Classification of Literary Subgenres

Hettinger, Lena
Universität Würzburg, Deutschland
lena.hettinger@uni-wuerzburg.de

Reger, Isabella
Universität Würzburg, Deutschland
isabella.reger@uni-wuerzburg.de

Jannidis, Fotis
Universität Würzburg, Deutschland
fotis.jannidis@uni-wuerzburg.de

Hotho, Andreas
Universität Würzburg, Deutschland
hotho@informatik.uni-wuerzburg.de

Inhalt

1. Introduction

Literary scholars and common readers use labels like educational novel, crime novel or adventure novel to organize the large domain of fiction. In both discourses the use of these categories is well-established even though they are evolving and tend to be inconsistent. The classification of genres is one of the standard tasks in document classification and has been researched intensively (cf. Biber 1989; Santini 2004; Freund et al 2006; Sharoff et al. 2010). Some results seem impressive, for example distinguishing clear-cut genres like poetry from fiction (Underwood 2014), but most texts on literary genre classification emphasize, as the literature on genre classification in general, the variability of genre signals (Allison et al. 2011: 19; Underwood et al. 2013; Underwood 2014). The scores for genre classification over all categories are therefore often not very high. Jockers for example reports an accuracy of 67% (Jockers 2013: 81). Genre classification in general works best with most frequent words, all words or character tetragrams (Freund et al. 2006; Sharoff et al. 2010) and most of the reported experiments for literary genre classification also use all words or only the n most frequent word (sometimes including punctuation) as features. In a series of experiments we examine whether it is possible to enhance these results for the classification of subgenres of novels. Our research is motivated by an understanding of novel genres as concepts which are differentiated by style, settings, character constellations and plots. We use most frequent words as an indicator for style and network characteristics as an indicator for character constellations. Setting is partially covered by topic models which also represent information on typical ways of telling a story, narrative topoi. We have to omit plot, as we don’t have a reliable way to represent plot by any indicators yet.

2. Setting

In the following we will describe the corpus and the features we use for the task of subgenre classification.

2.1. Corpus

Our corpus consists of 628 German novels mainly from the 19th century (roughly 1745 to 1935) obtained from sources like the TextGrid Digital Library or the German Projekt Gutenberg. The novels have been manually labeled according to their subgenre after research in literary lexica and handbooks. The corpus contains 221 adventure novels, 88 social novels and 86 educational novels; the rest are novels from different subgenres.

2.2. Features

As mentioned in section 1 we use three types of features (stylometric, topic based and network) that are described in more detail in Hettinger et al. (2015). Features are extracted and normalized to a range of [0,1] based on the whole corpus consisting of 628 novels.
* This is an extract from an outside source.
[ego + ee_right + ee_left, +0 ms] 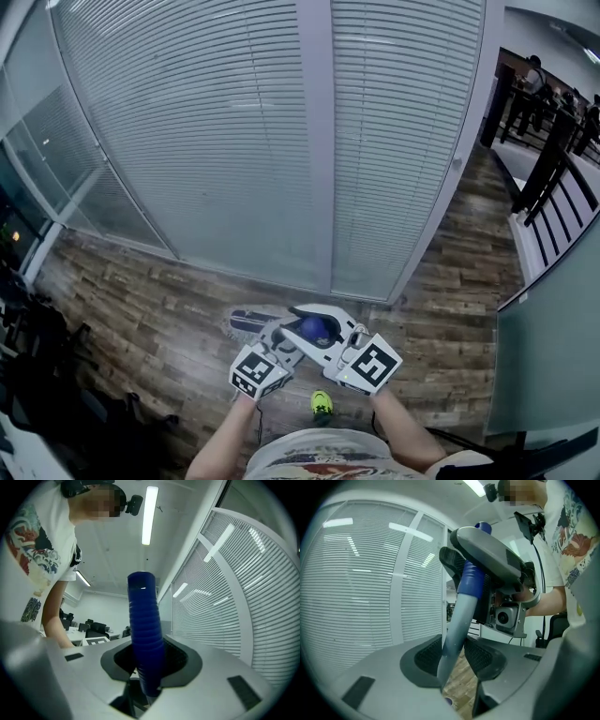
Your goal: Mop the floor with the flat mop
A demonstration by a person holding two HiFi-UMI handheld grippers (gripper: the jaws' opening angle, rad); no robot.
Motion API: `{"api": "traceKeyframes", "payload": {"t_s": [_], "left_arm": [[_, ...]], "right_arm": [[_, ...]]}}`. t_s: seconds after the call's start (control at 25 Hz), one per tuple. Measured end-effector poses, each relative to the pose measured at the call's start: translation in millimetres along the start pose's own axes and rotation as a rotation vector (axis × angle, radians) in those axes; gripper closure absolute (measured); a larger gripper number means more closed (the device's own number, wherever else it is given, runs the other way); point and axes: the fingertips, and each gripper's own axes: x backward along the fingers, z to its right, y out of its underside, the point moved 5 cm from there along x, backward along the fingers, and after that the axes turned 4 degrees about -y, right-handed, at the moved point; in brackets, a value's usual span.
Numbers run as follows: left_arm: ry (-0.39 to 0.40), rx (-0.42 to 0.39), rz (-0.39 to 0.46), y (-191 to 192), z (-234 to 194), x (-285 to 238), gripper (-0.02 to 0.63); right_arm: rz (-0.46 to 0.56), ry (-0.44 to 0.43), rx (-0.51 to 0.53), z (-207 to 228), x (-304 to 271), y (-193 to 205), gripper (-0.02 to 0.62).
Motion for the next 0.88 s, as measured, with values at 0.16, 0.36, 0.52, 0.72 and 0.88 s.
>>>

2.2.1. Stylometric features

We use word frequencies as well as character tetragrams to represent stylometric features. We tested different amounts of most frequent words and decided to work with the top 3000 (mfw3000). Additionally we use the top 1000 character tetragrams (4gram).

2.2.2. Topic features

We use Latent Dirichlet Allocation (LDA) by Blei et al. (2003) to extract topics from our data. In literary texts topics sometimes represent themes, but more often they represent topoi, often used ways of telling a story or parts of it. For each novel we derive a topic distribution, i.e. we calculate how strongly each topic is associated with each novel. We try different preprocessing approaches and topic numbers and build ten models for each setting to reduce the influence of randomness in LDA models. In every setting we first remove a set of predefined stop words from the novels and then use LDA on our corpus of 628 novels. The different forms of preprocessing we use are:

2.2.3. Network features

We use the character recognition system described in Jannidis et al. (2015) to identify the characters of each novel. Although the NER tool may be employed with co-reference resolution we do not make use of this option here. We extract proper names to build a network where each node is a character and the number of co-occurrences of two characters in the same paragraph is the weight of the edge between these two. The network of each novel is reduced to the most central characters and the most frequent interactions in order to bring out their basic shape. The network feature set consists of the total number of characters in a novel and six network measures: maximum degree centrality, global efficiency, transitivity, average clustering coefficient, central point dominance and density.

3. Evaluation

Classification is done by means of a linear Support Vector Machine (SVM) as we have already shown in Hettinger et al. (2015) that it works best in this setting (see also Yu 2008). In each experiment we apply 100 iterations of 10-fold cross validations to account for the small data sets. The depicted results are the average over 1000 classification accuracy values. We want to investigate the following subgenre constellations:

Depending on the setting the label distribution is often imbalanced. To make results comparable we use undersampling where in each of the 100 iterations a new sample is drawn from the larger class while all instances of the smaller class are used. This accounts for a majority vote (MV) baseline that always yields an accuracy score of 0.50 as both classes have equal size.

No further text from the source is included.